Squeegee as much of the Windex out as possible. Remember this is
wood underneath there and it will cause it to swell if there is too
much there for too long.
Immediately wipe up the Windex from the edge as you squeegee it out
(same reason as above, you don't want moisture swelling your wood).
- Black Lighting: Well,
another mystery was solved today. As you can see below, this
cabinet uses black light to make the graphic art on it's sides glow.
In the front there is a black light that goes right above the
control panel and is seen PURPLE below. I had been questioning
about the area below the control panel that you can see glowing
white below the joystick. I had used a normal fluorescent
light in there after looking at a few restoration sites.
Problem is, that's not what the manufacturer called for. They
list a White Black Light. I glossed over that not even paying
attention to it, but apparently, they exist and can be found at
Bulbman. Cross another item off the list! This was
discussed in a
google groups thread. They say "The two blacklight tubes
are of different types, as well - the one just above the control
panel is a "normal", dark-purple blacklight tube; the other one,
which mounts under the control panel, is a "white" blacklight tube.

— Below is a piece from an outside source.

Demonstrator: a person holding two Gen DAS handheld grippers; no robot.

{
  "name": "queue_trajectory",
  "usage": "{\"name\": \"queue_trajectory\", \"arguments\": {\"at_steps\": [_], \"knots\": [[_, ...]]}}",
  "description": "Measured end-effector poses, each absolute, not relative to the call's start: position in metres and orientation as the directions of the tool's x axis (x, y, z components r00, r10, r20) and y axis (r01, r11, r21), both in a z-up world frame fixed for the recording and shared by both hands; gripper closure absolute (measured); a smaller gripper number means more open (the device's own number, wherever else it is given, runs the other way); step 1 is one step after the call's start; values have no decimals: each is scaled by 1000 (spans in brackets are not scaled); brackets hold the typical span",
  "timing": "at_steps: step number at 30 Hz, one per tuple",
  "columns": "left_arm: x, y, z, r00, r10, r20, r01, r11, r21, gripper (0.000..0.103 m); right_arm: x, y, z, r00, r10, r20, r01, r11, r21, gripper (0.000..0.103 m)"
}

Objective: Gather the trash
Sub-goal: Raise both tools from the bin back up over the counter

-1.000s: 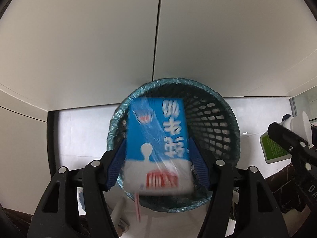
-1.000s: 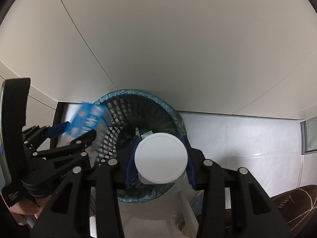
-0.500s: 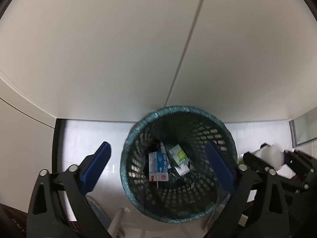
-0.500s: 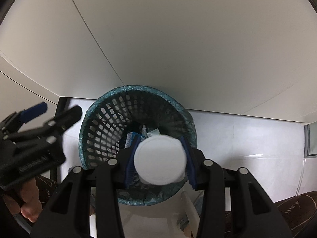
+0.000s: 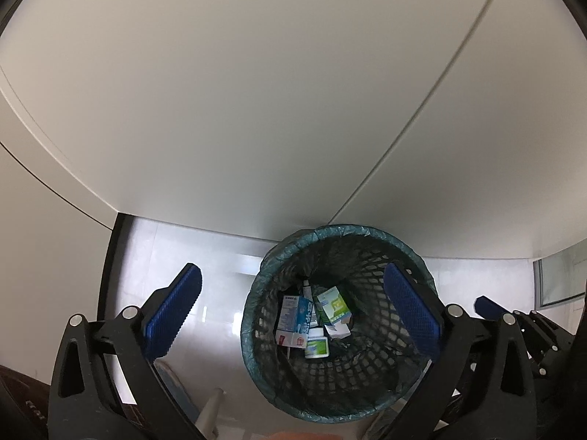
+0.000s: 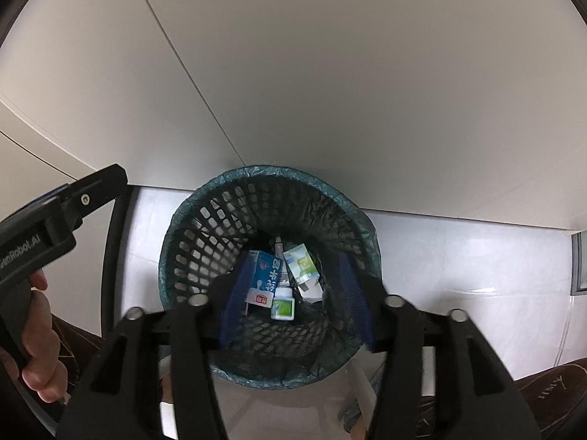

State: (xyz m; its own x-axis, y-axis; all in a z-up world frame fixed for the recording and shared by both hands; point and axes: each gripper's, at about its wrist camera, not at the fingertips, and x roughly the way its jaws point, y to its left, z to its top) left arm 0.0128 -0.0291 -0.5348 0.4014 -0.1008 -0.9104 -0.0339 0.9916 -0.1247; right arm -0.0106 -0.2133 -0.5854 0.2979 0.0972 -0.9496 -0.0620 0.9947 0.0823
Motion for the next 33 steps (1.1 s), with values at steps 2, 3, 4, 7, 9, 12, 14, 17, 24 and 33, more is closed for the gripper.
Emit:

(Gives off both visible and UV, similar to a "Plant-Gro" light.) "
Eldorado Games Called Today
April 18, 2005
There was indeed a problem with the sound board, so they are
shipping a repaired Tron Board Set back to me today. Total
cost including shipping is $94. In my mind, an incredibly good
bargain and it should get sound back working again! The folks
at Eldorado were incredibly nice on the phone and fantastic about
follow up. DHL confirmation of shipment came via email moments
ago. Can't wait to plug it in!
Other stuff... over the weekend I picked up a Wagner
Power Painter Home Pro for spraying the Tron cabinet after I get the
graphics off the side. Also purchased some Rustoleum semi-gloss black which I heard works well.
Speaking of graphics, the shroud overlay and side
art arrived today from
Phoenix Arcade
and it looks incredible. One disappointment though... no
instructions on how best to apply it. So, I sent off an email
to them asking for assistance. Hopefully, they will give me a
clue. I have heard to spray Windex lightly on the surface so
you can move it around when you place it on the cabinet and work
most bubbles out. Then later go back and get the remaining
tiny bubbles (hopefully not many) out with a needle.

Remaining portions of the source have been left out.